**EXERCISE AIM:** In the entries below, work out how many lines include "rotations", and write only that number.

====== TASK MATERIAL

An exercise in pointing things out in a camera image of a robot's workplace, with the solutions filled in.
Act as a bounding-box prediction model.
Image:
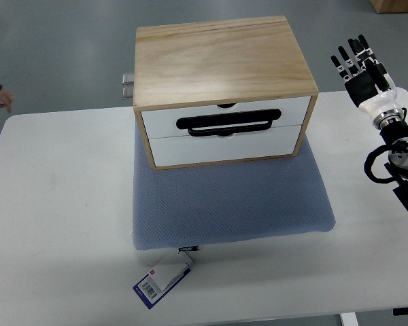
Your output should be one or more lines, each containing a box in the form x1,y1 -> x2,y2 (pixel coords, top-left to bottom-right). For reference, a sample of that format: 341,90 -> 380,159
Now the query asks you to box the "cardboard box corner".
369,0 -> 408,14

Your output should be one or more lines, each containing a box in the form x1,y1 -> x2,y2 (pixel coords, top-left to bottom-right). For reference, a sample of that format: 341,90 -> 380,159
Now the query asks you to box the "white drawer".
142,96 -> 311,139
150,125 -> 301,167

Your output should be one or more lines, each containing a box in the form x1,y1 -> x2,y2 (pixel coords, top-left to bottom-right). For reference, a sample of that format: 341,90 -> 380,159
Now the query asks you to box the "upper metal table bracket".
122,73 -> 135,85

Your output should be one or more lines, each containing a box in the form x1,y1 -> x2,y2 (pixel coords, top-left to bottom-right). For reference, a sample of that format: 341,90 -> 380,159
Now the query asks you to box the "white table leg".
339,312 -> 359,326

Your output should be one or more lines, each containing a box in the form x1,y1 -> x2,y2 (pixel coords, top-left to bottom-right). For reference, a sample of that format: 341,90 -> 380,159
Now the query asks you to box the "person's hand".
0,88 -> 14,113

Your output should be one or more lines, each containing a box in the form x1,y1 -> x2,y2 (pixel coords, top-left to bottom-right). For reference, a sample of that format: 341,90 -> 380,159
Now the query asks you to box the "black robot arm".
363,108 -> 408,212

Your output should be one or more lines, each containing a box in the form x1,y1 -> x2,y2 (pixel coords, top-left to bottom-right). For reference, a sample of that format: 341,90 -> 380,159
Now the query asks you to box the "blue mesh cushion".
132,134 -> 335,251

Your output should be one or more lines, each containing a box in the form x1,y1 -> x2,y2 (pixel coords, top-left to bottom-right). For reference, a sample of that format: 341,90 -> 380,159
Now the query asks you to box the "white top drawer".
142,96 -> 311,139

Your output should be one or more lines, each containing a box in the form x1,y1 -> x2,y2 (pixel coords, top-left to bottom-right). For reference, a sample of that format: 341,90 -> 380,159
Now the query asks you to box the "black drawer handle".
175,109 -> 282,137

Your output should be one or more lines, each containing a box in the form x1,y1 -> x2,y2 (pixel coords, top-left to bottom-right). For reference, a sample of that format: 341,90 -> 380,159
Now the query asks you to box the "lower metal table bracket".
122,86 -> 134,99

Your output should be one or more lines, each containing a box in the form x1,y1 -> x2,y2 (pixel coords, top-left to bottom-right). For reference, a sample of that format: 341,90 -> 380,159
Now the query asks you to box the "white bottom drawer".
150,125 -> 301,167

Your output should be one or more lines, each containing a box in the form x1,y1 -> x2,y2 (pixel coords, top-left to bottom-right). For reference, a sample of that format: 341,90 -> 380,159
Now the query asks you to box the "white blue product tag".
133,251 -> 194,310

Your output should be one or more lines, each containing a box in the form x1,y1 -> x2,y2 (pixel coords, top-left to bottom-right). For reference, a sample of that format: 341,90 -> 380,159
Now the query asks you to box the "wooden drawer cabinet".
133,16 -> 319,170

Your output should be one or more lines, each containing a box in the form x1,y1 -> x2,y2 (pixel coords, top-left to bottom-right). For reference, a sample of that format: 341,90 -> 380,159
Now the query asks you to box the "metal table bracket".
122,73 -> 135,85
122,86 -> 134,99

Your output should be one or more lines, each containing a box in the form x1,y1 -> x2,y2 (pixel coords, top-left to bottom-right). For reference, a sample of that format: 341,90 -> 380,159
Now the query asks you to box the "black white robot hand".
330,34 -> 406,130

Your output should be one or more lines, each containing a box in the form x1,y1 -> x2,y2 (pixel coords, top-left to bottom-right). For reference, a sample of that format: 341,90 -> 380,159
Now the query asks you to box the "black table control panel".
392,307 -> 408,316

============
====== TASK MATERIAL

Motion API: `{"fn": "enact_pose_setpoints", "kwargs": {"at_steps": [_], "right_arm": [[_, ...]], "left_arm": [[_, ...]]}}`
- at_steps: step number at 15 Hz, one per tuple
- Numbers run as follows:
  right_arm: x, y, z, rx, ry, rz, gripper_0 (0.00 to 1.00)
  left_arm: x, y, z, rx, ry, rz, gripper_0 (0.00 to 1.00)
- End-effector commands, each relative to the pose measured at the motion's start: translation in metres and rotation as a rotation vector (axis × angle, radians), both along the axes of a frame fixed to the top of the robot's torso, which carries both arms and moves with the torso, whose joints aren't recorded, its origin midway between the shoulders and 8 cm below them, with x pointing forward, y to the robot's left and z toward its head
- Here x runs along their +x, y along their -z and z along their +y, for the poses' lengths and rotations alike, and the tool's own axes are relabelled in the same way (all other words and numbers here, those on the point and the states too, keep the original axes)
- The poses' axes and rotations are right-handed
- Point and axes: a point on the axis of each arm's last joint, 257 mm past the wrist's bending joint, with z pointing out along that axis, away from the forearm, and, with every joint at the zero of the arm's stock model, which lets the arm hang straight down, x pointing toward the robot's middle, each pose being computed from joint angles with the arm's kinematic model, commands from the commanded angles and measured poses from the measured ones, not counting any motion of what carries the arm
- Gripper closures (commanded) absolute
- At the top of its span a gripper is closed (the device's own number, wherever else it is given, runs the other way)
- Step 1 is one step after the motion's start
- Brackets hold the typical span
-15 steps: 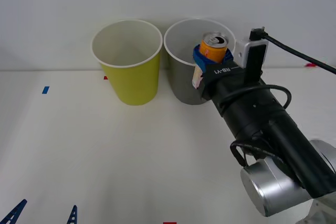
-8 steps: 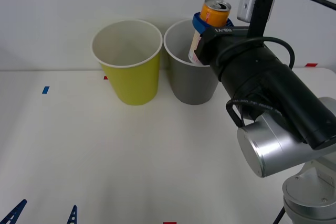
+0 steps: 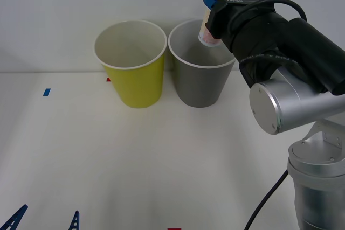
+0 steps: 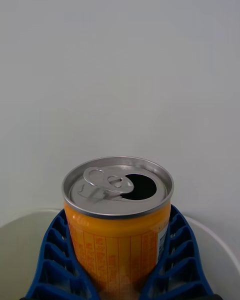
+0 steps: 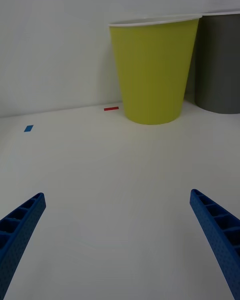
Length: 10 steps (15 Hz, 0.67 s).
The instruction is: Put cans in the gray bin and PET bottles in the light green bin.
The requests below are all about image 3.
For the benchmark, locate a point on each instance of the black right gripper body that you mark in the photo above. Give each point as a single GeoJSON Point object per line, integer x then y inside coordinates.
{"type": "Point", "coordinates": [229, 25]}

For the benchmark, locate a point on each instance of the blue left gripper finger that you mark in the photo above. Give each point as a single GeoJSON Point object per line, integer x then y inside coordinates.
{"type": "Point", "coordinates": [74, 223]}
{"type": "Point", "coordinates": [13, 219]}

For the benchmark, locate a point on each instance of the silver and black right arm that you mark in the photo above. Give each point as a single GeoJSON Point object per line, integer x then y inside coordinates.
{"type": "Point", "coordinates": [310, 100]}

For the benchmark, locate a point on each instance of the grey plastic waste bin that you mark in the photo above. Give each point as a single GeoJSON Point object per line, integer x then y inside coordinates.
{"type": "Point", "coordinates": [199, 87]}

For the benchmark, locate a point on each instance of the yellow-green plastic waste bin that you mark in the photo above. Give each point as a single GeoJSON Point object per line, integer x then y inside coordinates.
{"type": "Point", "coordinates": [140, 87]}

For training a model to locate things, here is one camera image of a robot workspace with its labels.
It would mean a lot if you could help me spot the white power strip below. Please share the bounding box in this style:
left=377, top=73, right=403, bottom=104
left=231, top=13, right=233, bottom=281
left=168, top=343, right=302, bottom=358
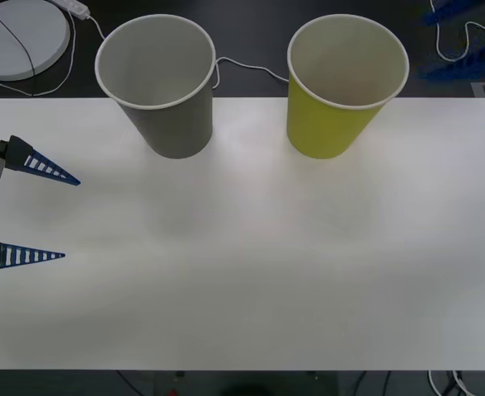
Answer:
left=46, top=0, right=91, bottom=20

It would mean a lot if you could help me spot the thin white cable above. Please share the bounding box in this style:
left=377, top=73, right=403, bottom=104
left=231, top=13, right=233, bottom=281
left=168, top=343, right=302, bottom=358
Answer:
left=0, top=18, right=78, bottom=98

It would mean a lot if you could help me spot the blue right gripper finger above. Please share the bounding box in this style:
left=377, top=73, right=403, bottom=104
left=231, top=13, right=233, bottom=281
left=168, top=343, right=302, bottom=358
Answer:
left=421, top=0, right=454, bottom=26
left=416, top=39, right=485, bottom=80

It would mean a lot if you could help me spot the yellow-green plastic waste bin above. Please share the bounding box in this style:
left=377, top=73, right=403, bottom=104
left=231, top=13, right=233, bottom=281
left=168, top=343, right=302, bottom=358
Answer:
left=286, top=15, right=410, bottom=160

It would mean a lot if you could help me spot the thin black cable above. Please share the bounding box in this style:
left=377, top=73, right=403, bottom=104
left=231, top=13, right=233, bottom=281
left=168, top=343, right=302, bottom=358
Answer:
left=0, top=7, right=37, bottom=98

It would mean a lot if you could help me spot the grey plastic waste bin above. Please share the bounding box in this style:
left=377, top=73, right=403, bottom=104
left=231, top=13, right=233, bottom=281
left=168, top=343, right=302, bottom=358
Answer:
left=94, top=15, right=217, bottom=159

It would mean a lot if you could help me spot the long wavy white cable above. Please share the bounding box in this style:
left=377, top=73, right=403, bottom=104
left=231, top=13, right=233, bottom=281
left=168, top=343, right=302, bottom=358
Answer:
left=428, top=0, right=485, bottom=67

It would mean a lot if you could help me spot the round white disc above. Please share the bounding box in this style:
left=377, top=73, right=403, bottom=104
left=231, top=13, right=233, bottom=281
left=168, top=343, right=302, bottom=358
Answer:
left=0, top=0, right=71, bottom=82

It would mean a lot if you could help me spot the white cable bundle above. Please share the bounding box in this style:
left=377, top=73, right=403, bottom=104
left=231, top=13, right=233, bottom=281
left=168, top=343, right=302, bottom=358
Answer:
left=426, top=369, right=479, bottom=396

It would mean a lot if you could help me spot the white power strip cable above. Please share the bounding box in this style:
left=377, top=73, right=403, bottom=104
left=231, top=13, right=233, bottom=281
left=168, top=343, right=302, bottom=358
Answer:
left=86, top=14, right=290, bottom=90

============

**TASK SOLUTION:** 2